● **What needs to be done**: Of the material below, the lines to be retyped are those from the line containing "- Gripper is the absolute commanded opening" through the line containing "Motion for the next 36", inclusive; reproduce them exactly.

(Beginning of Data extracts)

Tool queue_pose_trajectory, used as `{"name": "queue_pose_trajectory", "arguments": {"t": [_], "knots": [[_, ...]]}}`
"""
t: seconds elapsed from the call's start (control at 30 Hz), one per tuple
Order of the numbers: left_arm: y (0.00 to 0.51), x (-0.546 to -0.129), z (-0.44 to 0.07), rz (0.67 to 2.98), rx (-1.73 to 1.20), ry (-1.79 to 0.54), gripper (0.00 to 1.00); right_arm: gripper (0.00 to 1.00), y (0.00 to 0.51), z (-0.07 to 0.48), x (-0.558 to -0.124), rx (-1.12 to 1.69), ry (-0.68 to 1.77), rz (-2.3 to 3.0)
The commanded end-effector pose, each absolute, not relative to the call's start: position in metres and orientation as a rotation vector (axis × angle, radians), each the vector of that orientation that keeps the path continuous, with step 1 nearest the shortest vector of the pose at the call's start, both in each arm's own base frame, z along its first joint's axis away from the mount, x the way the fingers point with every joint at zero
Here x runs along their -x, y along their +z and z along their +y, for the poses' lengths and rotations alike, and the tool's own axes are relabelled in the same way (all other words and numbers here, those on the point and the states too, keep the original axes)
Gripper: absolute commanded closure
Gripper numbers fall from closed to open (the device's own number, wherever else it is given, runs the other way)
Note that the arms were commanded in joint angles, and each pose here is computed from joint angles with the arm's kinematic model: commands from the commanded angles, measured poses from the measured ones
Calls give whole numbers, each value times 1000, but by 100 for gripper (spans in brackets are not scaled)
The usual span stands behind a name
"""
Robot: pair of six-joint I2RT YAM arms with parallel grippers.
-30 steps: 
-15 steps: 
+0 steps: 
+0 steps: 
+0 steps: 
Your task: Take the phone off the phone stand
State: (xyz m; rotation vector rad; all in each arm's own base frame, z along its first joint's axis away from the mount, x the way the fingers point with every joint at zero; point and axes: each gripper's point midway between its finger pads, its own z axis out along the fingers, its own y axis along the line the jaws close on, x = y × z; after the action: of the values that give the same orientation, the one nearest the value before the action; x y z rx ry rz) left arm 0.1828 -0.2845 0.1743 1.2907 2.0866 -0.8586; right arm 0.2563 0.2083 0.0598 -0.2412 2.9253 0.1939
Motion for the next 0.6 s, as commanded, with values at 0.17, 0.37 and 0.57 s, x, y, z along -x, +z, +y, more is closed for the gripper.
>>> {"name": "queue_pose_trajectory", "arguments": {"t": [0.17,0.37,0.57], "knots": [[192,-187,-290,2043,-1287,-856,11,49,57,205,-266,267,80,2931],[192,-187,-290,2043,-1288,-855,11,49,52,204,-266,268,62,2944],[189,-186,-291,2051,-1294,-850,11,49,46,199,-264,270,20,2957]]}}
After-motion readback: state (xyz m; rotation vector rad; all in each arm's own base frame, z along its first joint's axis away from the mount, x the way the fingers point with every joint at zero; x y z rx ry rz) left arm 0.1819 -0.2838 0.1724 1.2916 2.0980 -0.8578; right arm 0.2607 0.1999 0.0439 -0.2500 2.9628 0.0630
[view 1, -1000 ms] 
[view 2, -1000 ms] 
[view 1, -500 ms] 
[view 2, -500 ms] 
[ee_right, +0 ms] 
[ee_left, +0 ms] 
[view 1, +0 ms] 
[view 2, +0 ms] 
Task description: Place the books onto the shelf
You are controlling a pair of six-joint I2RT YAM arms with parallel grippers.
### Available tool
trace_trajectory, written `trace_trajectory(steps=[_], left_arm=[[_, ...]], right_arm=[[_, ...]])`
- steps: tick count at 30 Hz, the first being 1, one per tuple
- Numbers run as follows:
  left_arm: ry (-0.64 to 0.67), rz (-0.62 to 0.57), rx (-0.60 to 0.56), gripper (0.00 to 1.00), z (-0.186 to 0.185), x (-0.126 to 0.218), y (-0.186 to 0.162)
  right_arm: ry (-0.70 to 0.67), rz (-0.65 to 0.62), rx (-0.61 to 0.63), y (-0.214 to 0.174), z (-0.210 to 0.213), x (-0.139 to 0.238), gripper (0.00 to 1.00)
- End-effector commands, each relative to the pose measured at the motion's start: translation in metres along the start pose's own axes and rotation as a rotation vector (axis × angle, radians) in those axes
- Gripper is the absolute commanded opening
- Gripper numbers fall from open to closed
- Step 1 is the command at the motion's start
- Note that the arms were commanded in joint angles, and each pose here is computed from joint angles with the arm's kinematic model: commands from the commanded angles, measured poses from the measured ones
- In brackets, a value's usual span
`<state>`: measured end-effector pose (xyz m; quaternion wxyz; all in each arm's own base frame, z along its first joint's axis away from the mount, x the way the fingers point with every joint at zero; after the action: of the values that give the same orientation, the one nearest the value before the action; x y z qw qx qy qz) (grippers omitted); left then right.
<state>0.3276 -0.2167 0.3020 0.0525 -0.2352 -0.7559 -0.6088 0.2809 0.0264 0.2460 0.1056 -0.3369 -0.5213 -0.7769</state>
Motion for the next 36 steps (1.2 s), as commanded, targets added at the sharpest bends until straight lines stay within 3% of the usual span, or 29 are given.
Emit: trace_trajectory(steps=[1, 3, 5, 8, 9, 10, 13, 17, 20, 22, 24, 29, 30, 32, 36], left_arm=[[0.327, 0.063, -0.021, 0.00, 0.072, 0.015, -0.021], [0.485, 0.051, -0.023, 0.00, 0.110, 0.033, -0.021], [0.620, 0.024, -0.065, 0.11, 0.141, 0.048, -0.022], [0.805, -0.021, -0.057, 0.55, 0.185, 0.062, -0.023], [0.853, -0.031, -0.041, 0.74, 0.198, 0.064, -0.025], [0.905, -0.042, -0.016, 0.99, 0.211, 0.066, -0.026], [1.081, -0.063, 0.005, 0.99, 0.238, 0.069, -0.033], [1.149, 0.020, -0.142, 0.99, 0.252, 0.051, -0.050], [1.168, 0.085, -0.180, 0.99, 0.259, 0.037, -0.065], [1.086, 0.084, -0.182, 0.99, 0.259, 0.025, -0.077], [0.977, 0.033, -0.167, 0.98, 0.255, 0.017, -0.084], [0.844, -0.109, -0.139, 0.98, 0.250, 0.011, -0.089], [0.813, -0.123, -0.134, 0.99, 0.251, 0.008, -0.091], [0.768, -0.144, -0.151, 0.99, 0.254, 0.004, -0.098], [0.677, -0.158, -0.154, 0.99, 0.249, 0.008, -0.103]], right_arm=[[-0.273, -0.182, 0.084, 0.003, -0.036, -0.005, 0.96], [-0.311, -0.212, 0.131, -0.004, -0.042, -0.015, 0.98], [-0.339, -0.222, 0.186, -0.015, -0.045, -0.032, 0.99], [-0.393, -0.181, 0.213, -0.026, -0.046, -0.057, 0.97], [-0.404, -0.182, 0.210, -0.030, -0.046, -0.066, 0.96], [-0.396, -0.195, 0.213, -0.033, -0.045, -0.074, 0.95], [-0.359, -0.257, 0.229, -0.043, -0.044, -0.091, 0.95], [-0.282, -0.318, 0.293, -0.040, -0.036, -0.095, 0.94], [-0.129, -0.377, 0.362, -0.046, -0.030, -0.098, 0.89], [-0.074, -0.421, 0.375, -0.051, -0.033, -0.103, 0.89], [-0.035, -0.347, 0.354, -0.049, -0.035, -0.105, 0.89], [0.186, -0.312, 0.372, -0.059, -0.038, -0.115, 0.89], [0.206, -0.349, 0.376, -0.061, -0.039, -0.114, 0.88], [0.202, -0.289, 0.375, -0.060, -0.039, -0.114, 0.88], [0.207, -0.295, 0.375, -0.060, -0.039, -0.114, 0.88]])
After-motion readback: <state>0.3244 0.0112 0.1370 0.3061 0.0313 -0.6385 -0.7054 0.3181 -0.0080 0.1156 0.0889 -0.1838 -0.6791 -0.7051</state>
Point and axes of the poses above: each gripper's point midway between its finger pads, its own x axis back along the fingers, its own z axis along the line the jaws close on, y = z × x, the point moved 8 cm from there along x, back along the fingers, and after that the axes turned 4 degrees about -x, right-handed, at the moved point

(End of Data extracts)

● **Answer to the problem**:
- Gripper is the absolute commanded opening
- Gripper numbers fall from open to closed
- Step 1 is the command at the motion's start
- Note that the arms were commanded in joint angles, and each pose here is computed from joint angles with the arm's kinematic model: commands from the commanded angles, measured poses from the measured ones
- In brackets, a value's usual span
`<state>`: measured end-effector pose (xyz m; quaternion wxyz; all in each arm's own base frame, z along its first joint's axis away from the mount, x the way the fingers point with every joint at zero; after the action: of the values that give the same orientation, the one nearest the value before the action; x y z qw qx qy qz) (grippers omitted); left then right.
<state>0.3276 -0.2167 0.3020 0.0525 -0.2352 -0.7559 -0.6088 0.2809 0.0264 0.2460 0.1056 -0.3369 -0.5213 -0.7769</state>
Motion for the next 36 steps (1.2 s), as commanded, targets added at the sharpest bends until straight lines stay within 3% of the usual span, or 29 are given.

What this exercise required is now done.